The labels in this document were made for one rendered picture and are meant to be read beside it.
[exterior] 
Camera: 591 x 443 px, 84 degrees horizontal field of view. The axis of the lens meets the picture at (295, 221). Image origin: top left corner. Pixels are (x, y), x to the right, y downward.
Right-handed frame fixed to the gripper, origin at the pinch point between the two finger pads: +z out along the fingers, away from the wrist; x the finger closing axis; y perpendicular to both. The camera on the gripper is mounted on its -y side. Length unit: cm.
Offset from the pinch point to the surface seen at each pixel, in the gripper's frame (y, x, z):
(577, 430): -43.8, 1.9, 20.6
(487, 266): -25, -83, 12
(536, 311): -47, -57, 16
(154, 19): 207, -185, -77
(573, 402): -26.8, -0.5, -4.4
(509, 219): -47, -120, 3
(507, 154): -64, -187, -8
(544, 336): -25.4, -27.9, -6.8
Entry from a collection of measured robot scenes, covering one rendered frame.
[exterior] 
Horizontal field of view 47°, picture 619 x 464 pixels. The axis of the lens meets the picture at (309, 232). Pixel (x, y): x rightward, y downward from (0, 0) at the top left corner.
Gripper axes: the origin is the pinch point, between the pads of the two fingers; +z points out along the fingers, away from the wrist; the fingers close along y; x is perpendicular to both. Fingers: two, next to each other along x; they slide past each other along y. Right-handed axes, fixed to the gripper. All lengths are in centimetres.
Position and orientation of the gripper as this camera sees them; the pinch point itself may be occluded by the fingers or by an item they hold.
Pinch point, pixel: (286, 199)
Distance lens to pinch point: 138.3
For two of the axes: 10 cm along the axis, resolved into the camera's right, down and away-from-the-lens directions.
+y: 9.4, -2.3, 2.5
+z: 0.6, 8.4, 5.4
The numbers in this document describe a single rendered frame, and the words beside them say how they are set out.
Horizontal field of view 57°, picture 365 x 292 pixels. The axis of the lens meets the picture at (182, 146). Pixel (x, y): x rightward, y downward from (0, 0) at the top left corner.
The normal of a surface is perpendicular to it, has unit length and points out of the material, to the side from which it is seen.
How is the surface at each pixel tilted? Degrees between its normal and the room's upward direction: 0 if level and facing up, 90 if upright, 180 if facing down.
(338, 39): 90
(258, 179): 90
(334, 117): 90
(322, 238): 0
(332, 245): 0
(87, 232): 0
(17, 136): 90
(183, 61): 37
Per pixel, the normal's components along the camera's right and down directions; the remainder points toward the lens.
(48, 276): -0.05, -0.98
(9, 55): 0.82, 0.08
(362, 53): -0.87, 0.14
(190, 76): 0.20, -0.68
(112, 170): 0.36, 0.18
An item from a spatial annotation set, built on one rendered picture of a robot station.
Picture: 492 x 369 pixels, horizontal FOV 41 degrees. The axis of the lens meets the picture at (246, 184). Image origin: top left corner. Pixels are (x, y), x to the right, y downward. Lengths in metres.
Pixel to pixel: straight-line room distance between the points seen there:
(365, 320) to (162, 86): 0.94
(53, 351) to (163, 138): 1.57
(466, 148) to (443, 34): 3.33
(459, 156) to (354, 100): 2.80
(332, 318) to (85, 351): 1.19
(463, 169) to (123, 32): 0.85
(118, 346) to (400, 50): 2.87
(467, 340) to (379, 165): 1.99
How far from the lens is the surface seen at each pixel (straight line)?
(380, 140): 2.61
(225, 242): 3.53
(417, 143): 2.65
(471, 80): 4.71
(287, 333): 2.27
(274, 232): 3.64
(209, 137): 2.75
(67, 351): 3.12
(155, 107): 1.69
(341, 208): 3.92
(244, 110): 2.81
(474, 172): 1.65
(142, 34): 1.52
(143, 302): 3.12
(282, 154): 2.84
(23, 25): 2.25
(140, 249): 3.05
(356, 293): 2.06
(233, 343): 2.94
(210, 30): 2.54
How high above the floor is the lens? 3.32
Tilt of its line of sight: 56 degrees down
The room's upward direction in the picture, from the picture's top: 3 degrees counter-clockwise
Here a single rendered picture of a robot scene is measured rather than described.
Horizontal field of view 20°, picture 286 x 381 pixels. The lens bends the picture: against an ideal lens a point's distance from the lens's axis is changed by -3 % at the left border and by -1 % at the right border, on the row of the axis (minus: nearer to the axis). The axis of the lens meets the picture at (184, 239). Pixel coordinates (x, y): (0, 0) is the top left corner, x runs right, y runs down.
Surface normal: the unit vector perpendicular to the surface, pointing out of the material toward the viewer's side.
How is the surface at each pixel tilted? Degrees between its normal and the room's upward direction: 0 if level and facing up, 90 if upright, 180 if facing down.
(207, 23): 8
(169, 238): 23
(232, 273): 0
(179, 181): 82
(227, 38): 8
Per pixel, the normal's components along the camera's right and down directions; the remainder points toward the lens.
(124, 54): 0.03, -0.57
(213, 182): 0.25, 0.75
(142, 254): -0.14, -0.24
===============
Pull every line containing "axes" from the entries above and copy it.

Output for this exercise =
Gripper axes: the origin is the pinch point, between the pads of the two fingers; +z points out along the fingers, away from the wrist; the fingers close along y; x is perpendicular to both. Fingers: two, next to each other along x; they slide past each other along y. Right-handed axes, fixed to the gripper. All lengths are in centimetres.
For two of the axes: 10 cm along the axis, resolved into the camera's right, down and away-from-the-lens directions.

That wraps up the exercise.